|Date||:||March 10, 2017|
|Agency||:||National Economic and Development Authority|
|Title||:||Recovery of Exports Boost Trade in January 2017|
|Article||:||MANILA – Total Philippine trade grew by 14.2 percent in January 2017 backed by the surge in export receipts from most of the country’s traditional markets, according to the National Economic and Development Authority (NEDA).
Based on a report by the Philippine Statistics Authority, total trade grew to US$12.6 billion in January 2017, with imports growing by 9.1 percent, and exports soaring by 22.5 percent.
Export receipts from nearly all major markets experienced growth - from China, (26.3%), South Korea (50.5%), ASEAN peers (19.3%), European Union (82.5%), and United States (16.5%).
“We are now riding the waves of economic growth in the region. As such, we must continue to push for innovation and infrastructure development to fuel our momentum and drive us to the forefront of the race,” said Socioeconomic Planning Secretary Ernesto M. Pernia.

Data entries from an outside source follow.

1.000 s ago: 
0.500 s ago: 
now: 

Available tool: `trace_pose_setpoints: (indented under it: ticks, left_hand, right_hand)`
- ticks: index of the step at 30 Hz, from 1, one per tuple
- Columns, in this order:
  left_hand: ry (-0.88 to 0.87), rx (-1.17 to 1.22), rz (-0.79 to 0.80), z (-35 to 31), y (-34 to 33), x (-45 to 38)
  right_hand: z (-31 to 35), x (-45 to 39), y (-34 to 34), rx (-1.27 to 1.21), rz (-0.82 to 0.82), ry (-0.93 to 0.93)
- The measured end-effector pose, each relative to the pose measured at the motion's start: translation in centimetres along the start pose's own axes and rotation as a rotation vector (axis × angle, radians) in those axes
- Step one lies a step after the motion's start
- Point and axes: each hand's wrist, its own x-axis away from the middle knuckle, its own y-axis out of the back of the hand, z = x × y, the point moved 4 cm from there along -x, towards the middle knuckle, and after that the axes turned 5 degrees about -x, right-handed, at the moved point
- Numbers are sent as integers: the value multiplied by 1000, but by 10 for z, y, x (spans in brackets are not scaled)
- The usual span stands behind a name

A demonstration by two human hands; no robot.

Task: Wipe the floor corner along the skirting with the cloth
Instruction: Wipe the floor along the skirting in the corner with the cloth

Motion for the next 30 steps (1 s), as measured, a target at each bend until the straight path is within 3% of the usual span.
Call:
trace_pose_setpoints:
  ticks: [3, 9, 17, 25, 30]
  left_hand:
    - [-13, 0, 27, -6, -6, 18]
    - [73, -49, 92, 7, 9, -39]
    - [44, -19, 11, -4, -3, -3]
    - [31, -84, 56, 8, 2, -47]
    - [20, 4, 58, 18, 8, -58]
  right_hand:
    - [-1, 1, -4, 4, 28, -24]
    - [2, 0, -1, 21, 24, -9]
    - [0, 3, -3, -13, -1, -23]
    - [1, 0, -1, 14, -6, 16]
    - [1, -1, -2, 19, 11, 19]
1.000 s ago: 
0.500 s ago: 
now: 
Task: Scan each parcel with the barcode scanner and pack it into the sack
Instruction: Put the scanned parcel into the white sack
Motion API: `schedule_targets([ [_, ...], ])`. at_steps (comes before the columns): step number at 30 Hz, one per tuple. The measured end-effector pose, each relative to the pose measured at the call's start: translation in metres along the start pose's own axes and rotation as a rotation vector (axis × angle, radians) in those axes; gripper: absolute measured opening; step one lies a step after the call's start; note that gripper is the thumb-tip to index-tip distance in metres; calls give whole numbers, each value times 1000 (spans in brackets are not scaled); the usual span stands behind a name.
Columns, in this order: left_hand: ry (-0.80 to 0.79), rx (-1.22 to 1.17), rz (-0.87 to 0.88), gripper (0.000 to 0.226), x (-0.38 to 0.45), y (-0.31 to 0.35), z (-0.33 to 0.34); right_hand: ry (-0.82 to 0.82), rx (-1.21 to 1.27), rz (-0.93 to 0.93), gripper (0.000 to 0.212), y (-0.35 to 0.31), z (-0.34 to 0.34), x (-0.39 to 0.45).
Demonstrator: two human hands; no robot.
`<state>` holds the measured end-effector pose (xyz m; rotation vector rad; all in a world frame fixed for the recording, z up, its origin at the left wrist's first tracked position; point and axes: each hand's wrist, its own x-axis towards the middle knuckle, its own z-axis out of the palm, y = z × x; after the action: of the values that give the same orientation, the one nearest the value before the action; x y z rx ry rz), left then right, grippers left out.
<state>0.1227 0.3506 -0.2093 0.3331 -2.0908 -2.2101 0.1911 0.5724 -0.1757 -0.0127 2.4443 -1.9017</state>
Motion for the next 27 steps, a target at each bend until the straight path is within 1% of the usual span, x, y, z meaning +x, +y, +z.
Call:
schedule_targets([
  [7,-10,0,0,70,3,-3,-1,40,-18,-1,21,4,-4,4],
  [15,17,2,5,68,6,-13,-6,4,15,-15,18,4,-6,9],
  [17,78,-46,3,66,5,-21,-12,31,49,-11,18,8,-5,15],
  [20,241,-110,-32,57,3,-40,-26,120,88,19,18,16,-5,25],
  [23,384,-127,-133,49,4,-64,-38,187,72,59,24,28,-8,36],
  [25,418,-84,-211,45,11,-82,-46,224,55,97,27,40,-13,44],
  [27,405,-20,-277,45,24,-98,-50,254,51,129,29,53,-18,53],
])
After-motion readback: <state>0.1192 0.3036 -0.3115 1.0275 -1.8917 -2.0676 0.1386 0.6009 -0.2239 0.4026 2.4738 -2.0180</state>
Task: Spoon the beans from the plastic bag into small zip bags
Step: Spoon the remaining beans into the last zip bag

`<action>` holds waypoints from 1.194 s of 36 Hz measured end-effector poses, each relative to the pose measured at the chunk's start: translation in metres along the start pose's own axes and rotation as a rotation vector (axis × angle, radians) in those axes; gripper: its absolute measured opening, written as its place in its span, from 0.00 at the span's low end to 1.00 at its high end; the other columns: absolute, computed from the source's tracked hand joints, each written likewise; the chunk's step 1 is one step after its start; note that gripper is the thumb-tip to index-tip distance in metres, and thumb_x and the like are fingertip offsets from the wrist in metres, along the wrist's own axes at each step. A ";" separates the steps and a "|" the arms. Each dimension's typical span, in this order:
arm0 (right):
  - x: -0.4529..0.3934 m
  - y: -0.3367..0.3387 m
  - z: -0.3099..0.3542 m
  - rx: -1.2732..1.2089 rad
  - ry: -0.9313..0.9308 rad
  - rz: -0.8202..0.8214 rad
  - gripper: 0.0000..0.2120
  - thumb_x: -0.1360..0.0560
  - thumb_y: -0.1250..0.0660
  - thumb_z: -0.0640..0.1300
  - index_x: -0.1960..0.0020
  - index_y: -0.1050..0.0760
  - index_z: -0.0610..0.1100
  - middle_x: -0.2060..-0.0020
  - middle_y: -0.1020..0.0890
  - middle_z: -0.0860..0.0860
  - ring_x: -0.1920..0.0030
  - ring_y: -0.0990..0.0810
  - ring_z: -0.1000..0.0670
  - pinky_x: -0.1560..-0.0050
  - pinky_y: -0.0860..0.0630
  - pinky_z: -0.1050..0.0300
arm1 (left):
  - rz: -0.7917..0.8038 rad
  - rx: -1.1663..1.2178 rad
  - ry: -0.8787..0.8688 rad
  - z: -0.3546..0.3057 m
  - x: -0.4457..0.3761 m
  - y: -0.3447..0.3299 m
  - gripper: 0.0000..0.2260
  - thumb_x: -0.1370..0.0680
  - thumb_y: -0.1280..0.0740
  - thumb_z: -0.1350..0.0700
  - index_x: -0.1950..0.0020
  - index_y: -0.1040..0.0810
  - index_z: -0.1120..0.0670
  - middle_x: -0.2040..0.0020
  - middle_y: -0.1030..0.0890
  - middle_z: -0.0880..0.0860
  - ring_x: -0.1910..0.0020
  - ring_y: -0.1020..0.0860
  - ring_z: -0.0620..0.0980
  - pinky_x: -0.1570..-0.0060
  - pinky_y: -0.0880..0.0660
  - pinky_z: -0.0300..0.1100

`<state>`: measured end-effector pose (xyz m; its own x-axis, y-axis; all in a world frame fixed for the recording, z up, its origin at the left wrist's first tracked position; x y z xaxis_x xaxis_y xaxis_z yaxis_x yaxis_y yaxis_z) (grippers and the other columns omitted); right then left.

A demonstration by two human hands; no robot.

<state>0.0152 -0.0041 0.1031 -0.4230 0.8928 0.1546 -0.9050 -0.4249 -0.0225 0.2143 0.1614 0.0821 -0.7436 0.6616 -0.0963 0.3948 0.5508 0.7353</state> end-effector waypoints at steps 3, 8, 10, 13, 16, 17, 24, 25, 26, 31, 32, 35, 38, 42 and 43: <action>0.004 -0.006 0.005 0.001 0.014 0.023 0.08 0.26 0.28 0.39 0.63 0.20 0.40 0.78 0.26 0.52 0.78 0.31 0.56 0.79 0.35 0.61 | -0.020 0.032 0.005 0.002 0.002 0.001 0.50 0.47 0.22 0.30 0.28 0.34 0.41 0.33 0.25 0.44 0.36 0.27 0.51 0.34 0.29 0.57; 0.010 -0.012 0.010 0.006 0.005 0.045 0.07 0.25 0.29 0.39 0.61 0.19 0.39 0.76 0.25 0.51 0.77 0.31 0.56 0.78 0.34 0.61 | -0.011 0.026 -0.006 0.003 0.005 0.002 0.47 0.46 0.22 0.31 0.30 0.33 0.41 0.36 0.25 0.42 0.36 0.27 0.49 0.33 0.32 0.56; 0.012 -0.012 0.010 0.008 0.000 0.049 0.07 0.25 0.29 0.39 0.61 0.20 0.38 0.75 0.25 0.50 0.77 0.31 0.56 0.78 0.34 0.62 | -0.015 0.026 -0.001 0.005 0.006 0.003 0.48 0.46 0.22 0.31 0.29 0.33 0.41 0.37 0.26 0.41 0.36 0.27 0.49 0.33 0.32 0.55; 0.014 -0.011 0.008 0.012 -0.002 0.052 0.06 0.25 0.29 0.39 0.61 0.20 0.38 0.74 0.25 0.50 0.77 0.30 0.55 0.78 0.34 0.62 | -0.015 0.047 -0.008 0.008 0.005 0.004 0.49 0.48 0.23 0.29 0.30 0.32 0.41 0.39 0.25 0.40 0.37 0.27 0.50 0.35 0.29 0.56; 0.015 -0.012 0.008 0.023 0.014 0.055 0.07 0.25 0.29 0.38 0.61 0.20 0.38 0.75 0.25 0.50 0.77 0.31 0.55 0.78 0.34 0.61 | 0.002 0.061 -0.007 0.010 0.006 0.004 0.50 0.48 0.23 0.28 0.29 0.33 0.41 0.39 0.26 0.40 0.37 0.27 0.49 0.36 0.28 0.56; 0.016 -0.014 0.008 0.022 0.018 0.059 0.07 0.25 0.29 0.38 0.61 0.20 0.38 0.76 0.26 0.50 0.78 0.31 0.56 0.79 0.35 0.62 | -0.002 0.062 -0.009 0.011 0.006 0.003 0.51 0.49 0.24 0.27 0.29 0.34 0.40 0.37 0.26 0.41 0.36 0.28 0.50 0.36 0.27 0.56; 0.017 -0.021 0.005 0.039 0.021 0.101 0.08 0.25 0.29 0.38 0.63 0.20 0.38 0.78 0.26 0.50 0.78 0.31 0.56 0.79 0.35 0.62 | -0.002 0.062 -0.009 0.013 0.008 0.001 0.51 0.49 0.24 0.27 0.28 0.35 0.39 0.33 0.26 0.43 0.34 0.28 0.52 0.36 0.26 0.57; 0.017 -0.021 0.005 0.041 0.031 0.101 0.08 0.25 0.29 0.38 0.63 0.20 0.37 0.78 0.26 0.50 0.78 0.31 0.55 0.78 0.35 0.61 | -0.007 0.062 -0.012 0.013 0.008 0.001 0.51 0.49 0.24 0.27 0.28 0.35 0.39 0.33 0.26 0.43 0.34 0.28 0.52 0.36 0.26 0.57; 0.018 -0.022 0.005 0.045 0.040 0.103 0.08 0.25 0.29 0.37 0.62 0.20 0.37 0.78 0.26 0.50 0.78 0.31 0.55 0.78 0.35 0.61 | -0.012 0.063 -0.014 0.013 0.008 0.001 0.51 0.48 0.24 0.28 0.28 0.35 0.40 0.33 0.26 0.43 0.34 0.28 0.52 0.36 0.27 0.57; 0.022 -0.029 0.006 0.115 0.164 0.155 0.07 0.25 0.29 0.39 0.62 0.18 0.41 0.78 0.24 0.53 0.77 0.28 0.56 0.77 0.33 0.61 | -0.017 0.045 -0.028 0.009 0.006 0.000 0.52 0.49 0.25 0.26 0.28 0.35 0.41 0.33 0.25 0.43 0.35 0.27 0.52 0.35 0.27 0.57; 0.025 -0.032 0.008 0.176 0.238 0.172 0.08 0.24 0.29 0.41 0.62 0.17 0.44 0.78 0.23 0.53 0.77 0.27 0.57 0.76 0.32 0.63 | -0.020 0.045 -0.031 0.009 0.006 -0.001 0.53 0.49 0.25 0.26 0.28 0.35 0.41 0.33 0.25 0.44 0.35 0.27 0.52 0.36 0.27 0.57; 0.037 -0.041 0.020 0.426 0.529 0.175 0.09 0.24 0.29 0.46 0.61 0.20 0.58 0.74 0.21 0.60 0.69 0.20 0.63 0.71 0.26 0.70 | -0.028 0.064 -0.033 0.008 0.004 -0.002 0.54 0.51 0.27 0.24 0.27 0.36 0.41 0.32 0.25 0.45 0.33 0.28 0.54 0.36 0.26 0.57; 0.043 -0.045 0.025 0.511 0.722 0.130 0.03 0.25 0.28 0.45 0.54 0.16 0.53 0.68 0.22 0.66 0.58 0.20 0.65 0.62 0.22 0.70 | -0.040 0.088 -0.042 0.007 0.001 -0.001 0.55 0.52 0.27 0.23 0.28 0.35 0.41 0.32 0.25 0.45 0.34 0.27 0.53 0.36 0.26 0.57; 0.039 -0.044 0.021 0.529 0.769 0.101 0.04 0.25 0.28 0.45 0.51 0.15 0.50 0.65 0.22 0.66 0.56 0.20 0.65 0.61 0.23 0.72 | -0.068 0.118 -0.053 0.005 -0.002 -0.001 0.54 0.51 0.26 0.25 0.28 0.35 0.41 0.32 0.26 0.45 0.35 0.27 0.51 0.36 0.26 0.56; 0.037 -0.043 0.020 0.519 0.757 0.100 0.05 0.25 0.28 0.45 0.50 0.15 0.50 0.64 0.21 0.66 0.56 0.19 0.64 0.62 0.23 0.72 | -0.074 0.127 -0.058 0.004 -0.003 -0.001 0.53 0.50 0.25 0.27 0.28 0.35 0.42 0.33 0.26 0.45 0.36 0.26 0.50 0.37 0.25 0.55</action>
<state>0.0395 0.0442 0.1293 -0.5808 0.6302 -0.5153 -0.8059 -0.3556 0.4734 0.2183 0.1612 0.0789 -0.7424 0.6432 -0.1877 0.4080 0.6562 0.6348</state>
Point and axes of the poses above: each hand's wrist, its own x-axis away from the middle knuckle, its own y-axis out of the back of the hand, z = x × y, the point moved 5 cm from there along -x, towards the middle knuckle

Export earnings climbed to US$5.1 billion in January 2017. This was propelled by growth in most commodities, led by forest products (266.2%), agro-based products (33.7%), and manufactures (23.1%).
However, import payments decelerated to US$7.4 billion due to the decrease in demand for capital goods (-11.0%), which offset the gains of consumer goods (22.8%), raw materials and intermediate goods (15.2%), and mineral fuels and lubricants (42.7%).
“We must support our fast-growing economy by strengthening our production capability and linkages, particularly in agriculture and manufacturing, to help us meet both internal and external demands,” the Cabinet official said.
Similarly, all Asian economies posted positive trade figures, with the Philippines posting the third highest year-on-year growth which is preceded by Indonesia (21.1%) and Singapore (19.9%), and followed by Malaysia (12.0%) and China (11.4%).
“This is a signal that our efforts in forging better relations with our Asian neighbors and the EU are finally paying off,” said Pernia.
However, global growth and trade risks remain with US protectionist policies that may hamper global recovery, as counter-measures will be imposed by its trading partners.
“Aside from increasing our attractiveness and competitiveness through economic reforms, we need to diversify our market and take advantage of our existing multi-lateral and bilateral trade agreements to expand opportunities for our producers,” he added.